Palm Sunday – March 25, 2018 Mark 11:1-11
Sermon by Rev. Dr. Rolf Svanoe
How many of you saw the news reports yesterday of the March for Our Lives events that happened all over the country? We watched TV coverage of the events in Washington, DC. There were over 800 marches all across the country. In Washington, almost all the speakers were high school students, many of them from Marjory Stoneman Douglas School in Parkland, Florida. These young students have sparked a nationwide movement for sensible gun control laws. They were articulate and passionate. They were so inspiring as they exercised their first amendment rights. What was remarkable is that these protests were non-violent. We heard again and again that love is stronger than hatred, and that the universe bends toward justice. These students were demanding justice and the right to live their lives and go to school without fear. We also heard that this movement had just begun. These students were in it for the long haul. This was just the start of the marathon. They weren’t going anywhere until laws were changed.
I’ve seen other marches in the news recently. North Korea has a parade where you can see thousands of soldiers marching in high step with the rifles and bayonets. Tanks and trucks haul huge missiles. A march like that represents some of the things that country values- displays of military strength and power. Marches like that say a lot about a country and what it values.
When Jesus rode into Jerusalem on a donkey, it was a march- a march on Jerusalem. It was a march to change the hearts of people and the heart of a nation. Scholars say that two marches happened that day in Jerusalem, and they stand in stark contrast to each other. On the west side was a march of 1,000 Roman soldiers coming into town from the west coast.

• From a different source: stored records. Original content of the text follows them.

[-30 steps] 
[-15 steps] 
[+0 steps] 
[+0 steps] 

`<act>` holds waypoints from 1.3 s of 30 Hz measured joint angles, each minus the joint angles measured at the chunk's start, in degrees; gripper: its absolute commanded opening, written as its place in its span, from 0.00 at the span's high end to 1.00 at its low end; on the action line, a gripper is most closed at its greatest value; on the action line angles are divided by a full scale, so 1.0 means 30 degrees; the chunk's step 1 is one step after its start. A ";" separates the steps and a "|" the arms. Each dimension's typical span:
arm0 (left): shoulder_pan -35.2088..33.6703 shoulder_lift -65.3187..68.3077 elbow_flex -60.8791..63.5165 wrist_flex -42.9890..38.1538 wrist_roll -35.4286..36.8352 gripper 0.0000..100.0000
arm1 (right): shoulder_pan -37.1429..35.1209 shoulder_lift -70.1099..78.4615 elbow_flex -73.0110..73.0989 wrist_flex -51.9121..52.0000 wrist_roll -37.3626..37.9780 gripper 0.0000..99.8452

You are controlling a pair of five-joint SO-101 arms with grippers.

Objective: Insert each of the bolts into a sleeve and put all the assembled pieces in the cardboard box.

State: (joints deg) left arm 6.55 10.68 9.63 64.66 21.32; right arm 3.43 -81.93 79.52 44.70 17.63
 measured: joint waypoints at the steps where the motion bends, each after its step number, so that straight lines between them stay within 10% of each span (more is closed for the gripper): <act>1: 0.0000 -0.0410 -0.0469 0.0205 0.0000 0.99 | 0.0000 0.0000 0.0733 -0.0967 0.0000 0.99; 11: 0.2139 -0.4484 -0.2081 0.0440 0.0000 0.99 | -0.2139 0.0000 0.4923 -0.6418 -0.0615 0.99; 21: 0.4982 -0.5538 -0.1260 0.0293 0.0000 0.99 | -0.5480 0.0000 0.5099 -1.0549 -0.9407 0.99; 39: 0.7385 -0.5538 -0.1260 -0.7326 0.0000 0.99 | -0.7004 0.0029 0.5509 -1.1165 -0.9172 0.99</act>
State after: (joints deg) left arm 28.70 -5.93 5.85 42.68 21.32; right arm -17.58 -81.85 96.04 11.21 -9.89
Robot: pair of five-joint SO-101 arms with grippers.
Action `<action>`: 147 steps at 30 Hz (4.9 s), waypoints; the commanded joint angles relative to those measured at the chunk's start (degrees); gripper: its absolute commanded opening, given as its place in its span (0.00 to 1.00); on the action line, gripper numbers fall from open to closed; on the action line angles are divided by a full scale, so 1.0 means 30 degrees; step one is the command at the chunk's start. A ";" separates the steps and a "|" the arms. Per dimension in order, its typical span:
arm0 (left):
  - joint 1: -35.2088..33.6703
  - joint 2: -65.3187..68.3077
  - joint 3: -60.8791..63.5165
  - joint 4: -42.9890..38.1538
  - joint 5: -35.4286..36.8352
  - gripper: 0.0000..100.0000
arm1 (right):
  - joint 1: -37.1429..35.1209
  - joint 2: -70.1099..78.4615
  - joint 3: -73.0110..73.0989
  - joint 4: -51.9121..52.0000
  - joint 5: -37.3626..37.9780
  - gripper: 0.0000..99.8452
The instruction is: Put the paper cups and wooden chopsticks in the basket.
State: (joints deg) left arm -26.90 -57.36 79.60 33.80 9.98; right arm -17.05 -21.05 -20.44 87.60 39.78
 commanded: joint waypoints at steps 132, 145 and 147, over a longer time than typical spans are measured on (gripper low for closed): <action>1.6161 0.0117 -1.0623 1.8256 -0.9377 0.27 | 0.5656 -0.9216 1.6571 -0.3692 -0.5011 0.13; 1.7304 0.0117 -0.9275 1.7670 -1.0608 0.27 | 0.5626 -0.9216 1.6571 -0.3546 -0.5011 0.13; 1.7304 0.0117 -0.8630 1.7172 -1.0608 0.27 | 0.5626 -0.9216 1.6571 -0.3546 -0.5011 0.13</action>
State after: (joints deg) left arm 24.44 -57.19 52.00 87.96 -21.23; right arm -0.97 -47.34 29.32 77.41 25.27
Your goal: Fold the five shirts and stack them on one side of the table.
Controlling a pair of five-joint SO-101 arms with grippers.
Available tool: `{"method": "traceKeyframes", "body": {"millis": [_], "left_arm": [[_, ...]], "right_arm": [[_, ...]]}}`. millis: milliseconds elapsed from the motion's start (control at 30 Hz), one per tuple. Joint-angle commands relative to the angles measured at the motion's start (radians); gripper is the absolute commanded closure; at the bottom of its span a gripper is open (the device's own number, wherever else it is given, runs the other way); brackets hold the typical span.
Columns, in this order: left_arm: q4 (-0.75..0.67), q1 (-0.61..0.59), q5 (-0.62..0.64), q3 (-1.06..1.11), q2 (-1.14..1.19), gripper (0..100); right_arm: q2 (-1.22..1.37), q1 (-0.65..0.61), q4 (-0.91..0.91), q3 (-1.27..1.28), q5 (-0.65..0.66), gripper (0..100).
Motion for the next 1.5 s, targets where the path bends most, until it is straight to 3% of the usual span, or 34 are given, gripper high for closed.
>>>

Pontius Pilate led them in procession riding on a mighty white horse. It was a display of strength meant to send a warning message as the local people got ready to celebrate the Passover, their independence holiday. Any uprising would be met with swift and brutal retaliation.
On the east side of Jerusalem there was another march. Jesus and his disciples were coming to town. News of Jesus preceded him. People were anxious to see him and expectations were high. They lined the streets to see him. They waved palm branches and shouted, “Hosanna!” which actually means “Save us!” “Blessed is he who comes in the name of the Lord. Hosanna to the Son of David.” They wanted a king like David, someone to free them from the Romans and restore Israel’s glory. But Jesus chose to enter the city a different way. He didn’t enter riding on a mighty stallion with a show of military strength. He came riding on a donkey. A donkey is not an instrument of war. It is a beast of burden. This was a very different march than the one Roman army had, and it sent a very different message. Jesus came to save them, but not from the enemy they expected.
When Jesus rode into Jerusalem that day, he didn’t come to meet the people’s wants or expectations. He came to meet their needs. He knew that the real enemy was not the Romans, but our sin. You can’t win peace and freedom with hatred and violence. You can’t make a better world through military power. Peace and freedom only comes through love and forgiveness. And that is what Jesus came to bring us- God’s unconditional love and forgiveness. He came to free us from the power of sin, guilt and shame. He came to heal us deep within. He came to invite us to a different way of life, not life with our selfish desires at the center, but a life with Jesus at the center. Life works better that way. Our communities work better that way. Our marriages and families work better that way. All our relationships work better that way when God’s unconditional love and forgiveness is at the center of our lives. That is where we find true freedom, peace and joy- in following Jesus Christ.
Jesus marched on Jerusalem that day. He came to challenge the powers of this world. His weapons weren’t a horse and sword, but a humble donkey. In fact, he told Peter to put away his sword. Jesus weapons were love and forgiveness. He challenged the powers with truth and justice, and they killed him for it. And Jesus forgave them. And what did God say about it? God said “yes” to Jesus by raising him from the dead. And now Jesus invites us to march with him, to walk in his way, to renounce violence and embrace the power of forgiveness, to share the good news of God’s love and forgiveness with everyone.
Today, in 2018, we know what Jesus came to do. And we know how this story ends. It doesn’t end on Good Friday with Jesus’ crucifixion. It only just begins on Easter Sunday when God raised Jesus from the dead. So let’s march with Jesus. Let’s march around the block waving our palm branches and shouting “Hosanna!” Let’s march to say that God’s love is stronger than human hatred; goodness is stronger than evil; and life is stronger than death.